Problem: The records sit below. Return every line in them that holds the word "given".
### Records for the task ###
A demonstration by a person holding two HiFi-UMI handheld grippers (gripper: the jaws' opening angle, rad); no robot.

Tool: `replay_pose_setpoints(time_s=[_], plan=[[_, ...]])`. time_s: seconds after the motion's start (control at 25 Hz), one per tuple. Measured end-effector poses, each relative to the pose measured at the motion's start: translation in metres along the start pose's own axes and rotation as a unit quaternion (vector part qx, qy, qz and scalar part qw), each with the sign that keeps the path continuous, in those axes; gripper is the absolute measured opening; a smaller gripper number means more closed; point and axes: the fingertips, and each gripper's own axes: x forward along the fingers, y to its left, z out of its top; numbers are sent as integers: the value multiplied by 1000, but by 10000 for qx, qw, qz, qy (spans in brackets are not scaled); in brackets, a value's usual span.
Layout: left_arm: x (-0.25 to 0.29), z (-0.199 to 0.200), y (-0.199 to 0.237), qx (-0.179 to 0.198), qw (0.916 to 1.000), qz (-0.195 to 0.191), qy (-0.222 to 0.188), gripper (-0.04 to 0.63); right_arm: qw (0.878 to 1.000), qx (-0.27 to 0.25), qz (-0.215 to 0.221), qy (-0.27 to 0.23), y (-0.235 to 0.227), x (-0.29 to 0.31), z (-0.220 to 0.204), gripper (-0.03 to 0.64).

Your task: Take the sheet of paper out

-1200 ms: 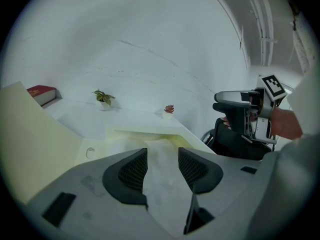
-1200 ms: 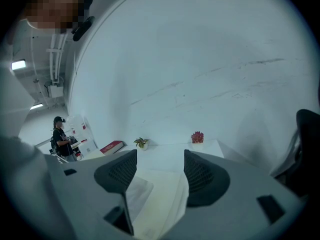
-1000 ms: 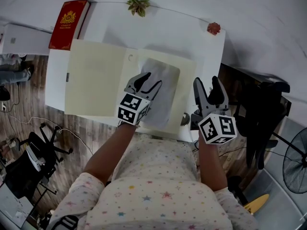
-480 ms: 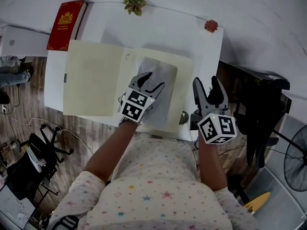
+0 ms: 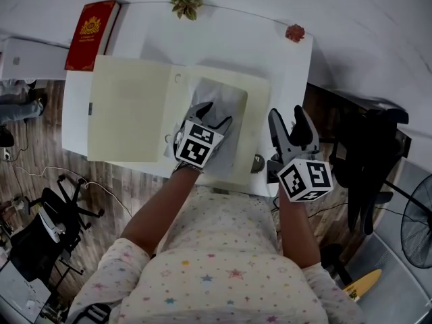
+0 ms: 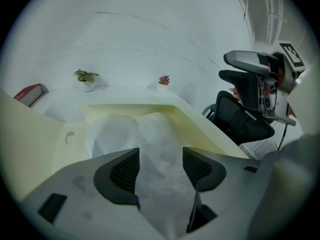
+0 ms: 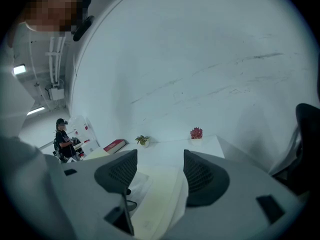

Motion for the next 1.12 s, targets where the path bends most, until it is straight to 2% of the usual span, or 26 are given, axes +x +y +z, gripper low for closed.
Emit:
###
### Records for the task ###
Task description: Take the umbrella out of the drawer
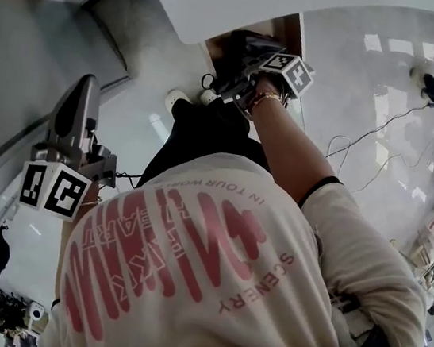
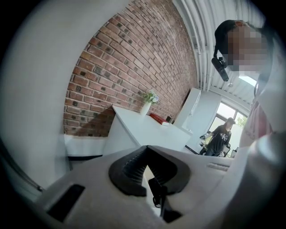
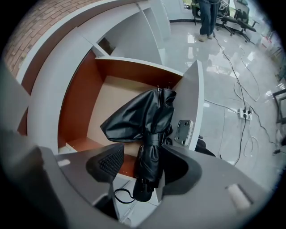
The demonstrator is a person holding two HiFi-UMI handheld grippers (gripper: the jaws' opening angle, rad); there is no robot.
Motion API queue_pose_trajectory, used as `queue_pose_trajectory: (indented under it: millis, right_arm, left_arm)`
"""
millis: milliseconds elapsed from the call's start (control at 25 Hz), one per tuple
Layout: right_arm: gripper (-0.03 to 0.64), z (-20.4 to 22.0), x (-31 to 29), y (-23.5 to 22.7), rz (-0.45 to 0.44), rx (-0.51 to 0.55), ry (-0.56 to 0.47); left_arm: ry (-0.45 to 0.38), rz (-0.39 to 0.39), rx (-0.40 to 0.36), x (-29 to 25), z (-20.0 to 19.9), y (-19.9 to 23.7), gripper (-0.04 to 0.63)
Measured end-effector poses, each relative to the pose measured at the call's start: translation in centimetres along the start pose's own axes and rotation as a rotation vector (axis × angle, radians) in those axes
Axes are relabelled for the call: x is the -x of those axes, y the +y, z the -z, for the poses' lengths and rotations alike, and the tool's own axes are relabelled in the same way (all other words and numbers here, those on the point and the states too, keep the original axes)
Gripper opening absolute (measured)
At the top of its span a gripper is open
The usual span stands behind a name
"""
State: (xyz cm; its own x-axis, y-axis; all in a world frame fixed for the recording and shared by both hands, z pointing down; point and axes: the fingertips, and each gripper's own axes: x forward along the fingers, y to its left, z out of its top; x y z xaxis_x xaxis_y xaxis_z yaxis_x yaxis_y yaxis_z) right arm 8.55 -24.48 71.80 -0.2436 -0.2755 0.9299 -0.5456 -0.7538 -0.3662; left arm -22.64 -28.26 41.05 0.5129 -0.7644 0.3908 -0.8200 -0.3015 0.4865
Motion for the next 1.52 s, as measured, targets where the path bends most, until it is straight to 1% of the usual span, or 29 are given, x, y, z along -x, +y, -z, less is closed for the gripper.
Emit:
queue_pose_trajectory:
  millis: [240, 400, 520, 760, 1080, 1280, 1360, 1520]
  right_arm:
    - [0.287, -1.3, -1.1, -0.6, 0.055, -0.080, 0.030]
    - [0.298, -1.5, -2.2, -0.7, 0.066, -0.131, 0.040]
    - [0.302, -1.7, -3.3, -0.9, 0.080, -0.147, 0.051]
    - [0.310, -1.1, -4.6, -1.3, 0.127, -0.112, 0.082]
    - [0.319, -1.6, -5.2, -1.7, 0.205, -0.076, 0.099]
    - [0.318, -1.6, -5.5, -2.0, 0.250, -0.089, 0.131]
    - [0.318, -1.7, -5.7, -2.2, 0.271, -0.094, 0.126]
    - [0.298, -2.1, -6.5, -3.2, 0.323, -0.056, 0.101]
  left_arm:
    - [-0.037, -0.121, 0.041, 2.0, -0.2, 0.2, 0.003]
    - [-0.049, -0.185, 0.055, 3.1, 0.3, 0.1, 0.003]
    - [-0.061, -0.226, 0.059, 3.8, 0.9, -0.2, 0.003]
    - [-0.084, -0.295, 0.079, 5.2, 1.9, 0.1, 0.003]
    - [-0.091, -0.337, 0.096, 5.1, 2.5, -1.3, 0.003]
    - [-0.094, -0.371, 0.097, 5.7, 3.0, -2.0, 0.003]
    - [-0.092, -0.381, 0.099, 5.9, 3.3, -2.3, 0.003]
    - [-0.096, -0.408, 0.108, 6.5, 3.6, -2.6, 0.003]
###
Response to this task:
Motion for the next 1.12 s, targets where the path bends most, until it is straight to 2% of the usual span, or 26 are given, axes +x +y +z, gripper low for closed.
Motion for the next 1.52 s, as measured, targets where the path bends most, until it is straight to 1% of the usual span, or 29 are given, x, y, z along -x, +y, -z, less is closed for the gripper.

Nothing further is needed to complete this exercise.